Japan’s 10-year government bond yield has breached BOJ’s 0.5% ceiling a number of times even after the December tweak, as investors suspect the sustainability of YCC.
“While either means are possible, widening of the range would be more natural if the BOJ were to attribute the tweak to improvement of market functionality,” said Masamichi Adachi, a UBS chief economist.
Half of 24 respondents expected the additional YCC tweak in April-June. Seven anticipated it in the latter half of 2023, while three saw it in the first half of 2024.
KURODA’S LAST SURPRISE?
Governor Kuroda is unlikely to jolt the market at his final BOJ policy meeting on March 9-10, according to 96% of 28 respondents to a question, saying the nominated next chief Ueda is better positioned to carry out any review or revamp of Kuroda-era monetary easing.

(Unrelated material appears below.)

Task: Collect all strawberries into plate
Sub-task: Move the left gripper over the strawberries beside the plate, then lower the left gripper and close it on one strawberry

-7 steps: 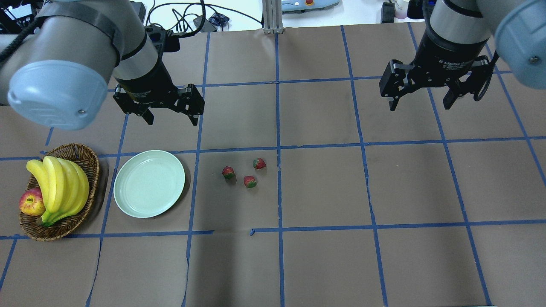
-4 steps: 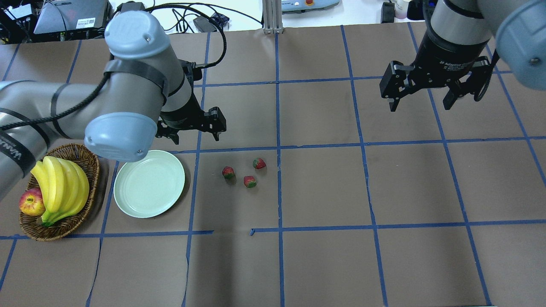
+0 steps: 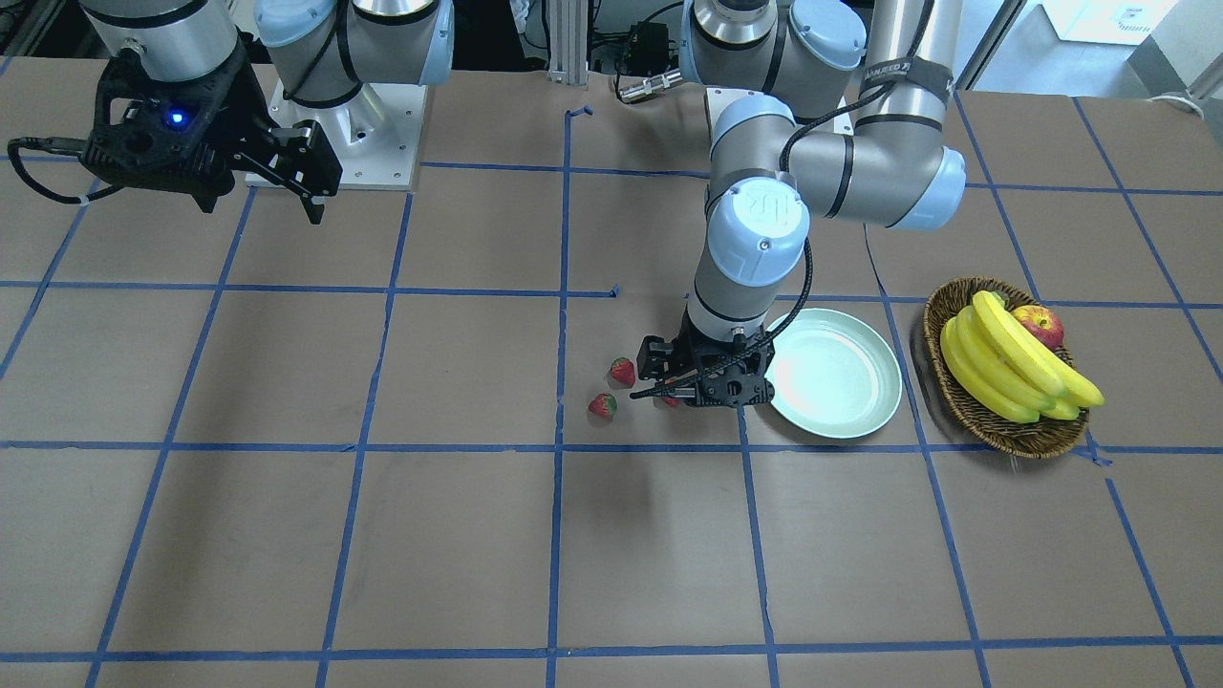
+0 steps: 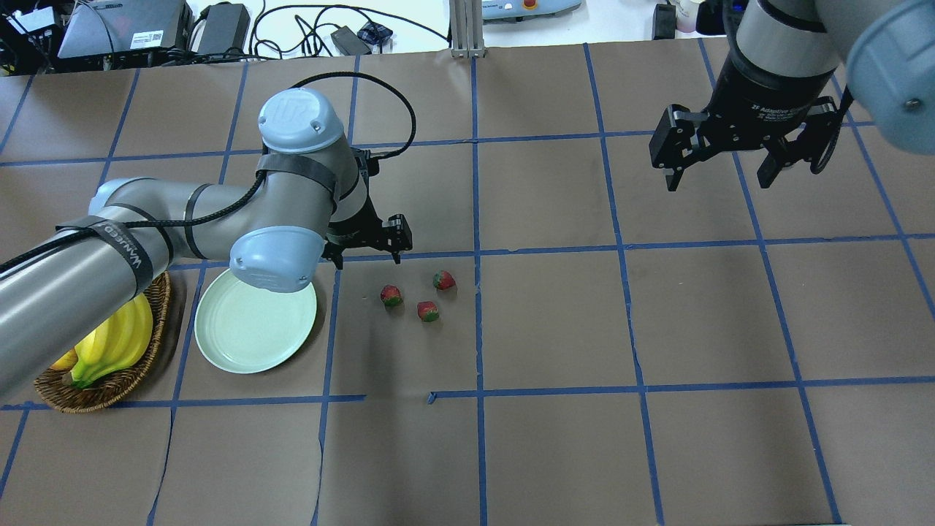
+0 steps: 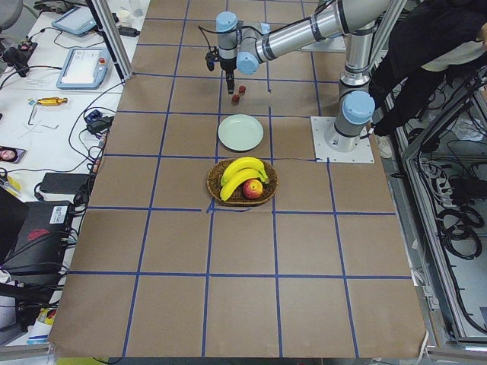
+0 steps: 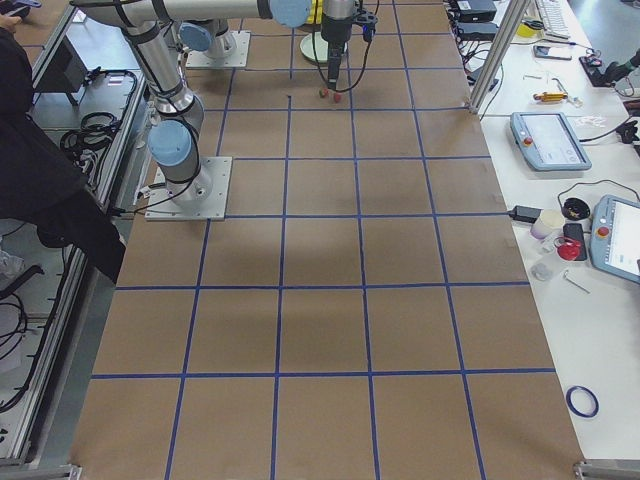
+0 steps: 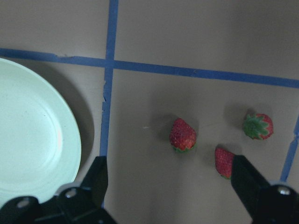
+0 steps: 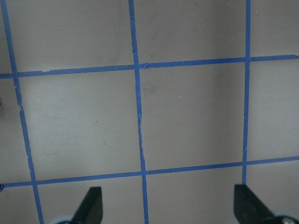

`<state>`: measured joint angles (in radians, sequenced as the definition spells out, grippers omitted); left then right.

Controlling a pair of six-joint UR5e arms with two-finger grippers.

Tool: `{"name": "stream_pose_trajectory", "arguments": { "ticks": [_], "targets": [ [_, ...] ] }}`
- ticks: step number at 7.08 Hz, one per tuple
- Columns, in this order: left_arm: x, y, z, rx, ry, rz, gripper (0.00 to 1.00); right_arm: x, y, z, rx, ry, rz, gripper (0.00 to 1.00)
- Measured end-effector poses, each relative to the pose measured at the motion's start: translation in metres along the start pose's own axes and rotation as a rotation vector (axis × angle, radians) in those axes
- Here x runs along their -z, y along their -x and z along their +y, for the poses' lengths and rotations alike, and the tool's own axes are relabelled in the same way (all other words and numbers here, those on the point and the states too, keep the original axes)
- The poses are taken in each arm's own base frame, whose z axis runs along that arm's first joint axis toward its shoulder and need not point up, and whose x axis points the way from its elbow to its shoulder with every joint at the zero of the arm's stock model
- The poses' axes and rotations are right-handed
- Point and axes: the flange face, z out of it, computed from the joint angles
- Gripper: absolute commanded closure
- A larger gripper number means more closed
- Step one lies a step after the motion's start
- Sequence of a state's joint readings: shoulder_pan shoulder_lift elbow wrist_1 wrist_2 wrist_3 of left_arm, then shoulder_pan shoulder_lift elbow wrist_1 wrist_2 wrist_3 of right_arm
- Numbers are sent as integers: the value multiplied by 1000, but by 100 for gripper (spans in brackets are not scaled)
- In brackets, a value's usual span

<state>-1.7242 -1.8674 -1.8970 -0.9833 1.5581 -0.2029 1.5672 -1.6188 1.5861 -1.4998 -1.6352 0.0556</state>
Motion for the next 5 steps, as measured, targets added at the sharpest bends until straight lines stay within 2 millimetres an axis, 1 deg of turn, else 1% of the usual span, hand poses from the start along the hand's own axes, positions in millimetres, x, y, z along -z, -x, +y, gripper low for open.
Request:
{"name": "stream_pose_trajectory", "arguments": {
  "ticks": [1,2,3,4,5],
  "targets": [
    [-20,-3,-5,-22,18,5,13,0,0,0,-2,2,-3,0],
    [-36,-6,-6,-32,42,3,14,0,0,0,-5,3,-6,0],
    [-46,-11,-2,-40,61,-3,23,-1,0,0,-7,3,-7,0],
    [-52,-17,2,-47,75,-11,28,-1,0,0,-7,4,-7,0],
    [-60,-18,7,-50,92,-18,36,0,0,0,-8,4,-6,0]
  ]
}}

Only one economist expected a surprise move this week. “Waiting until the April meeting to end the YCC risks another large speculative attack on the yield ceiling which would force the BOJ to buy more JGBs and worsen bond market functioning further,” said Darren Tay at Capital Economics.
Sources familiar with the BOJ’s thinking have told Reuters the central bank is unlikely to make major changes to the YCC given uncertainty over whether wages would rise enough to keep inflation sustainably around its 2% target.
Another poll question allowing multiple answers showed 17 of 27 respondents said an inflation outlook for next fiscal year and beyond surpassing 2% will urge the BOJ to normalise its massive easing.
Thirteen economists selected a positive turn in Japan’s output gap as a trigger for normalisation. Eleven chose wages outstripping consumer inflation and seven pointed out clearer side-effects of the BOJ policy seen in the bond market.
Analysts’ projections for Japan’s economic growth and consumer inflation were mostly unchanged from a February poll, according to the median estimates of around 30 respondents.